(Data segment Opens)

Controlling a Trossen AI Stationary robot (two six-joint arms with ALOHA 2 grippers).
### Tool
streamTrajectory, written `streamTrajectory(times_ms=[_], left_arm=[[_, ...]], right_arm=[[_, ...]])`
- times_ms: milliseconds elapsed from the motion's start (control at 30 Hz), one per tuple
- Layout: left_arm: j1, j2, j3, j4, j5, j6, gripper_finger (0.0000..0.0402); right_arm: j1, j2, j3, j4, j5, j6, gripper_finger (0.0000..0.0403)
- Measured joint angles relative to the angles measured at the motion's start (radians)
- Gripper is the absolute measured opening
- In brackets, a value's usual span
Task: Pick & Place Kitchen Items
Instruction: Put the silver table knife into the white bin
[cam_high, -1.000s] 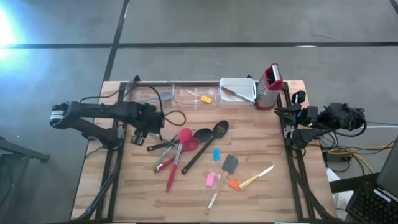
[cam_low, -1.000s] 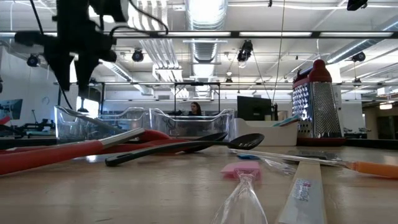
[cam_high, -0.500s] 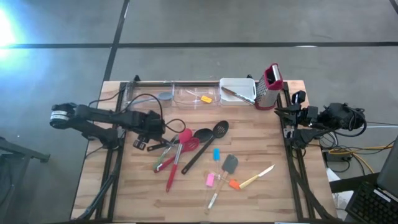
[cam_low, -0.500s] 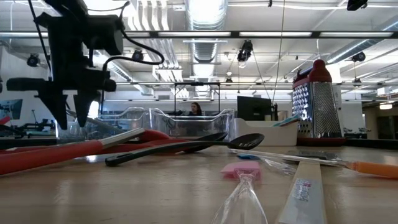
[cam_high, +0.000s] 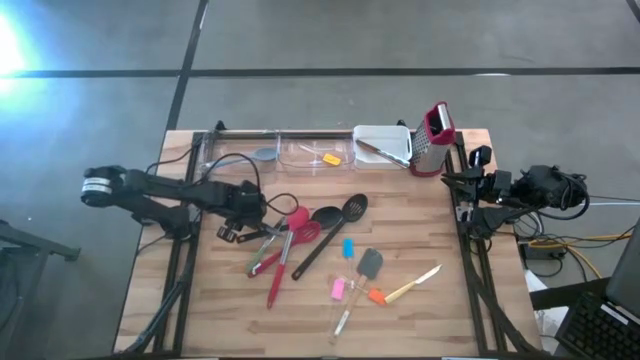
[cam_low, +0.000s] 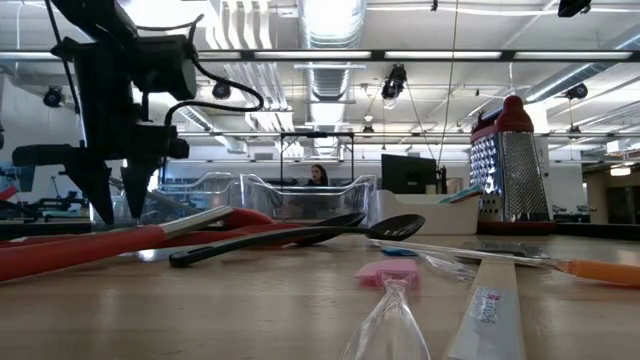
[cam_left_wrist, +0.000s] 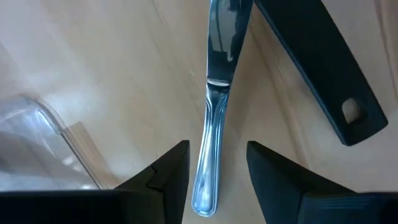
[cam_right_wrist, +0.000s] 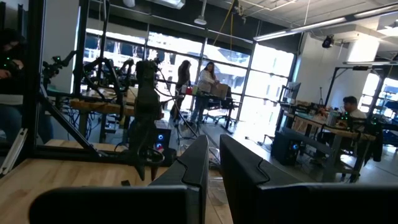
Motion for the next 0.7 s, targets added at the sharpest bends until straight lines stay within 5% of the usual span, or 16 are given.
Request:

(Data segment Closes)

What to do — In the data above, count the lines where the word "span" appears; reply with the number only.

Exercise response — 2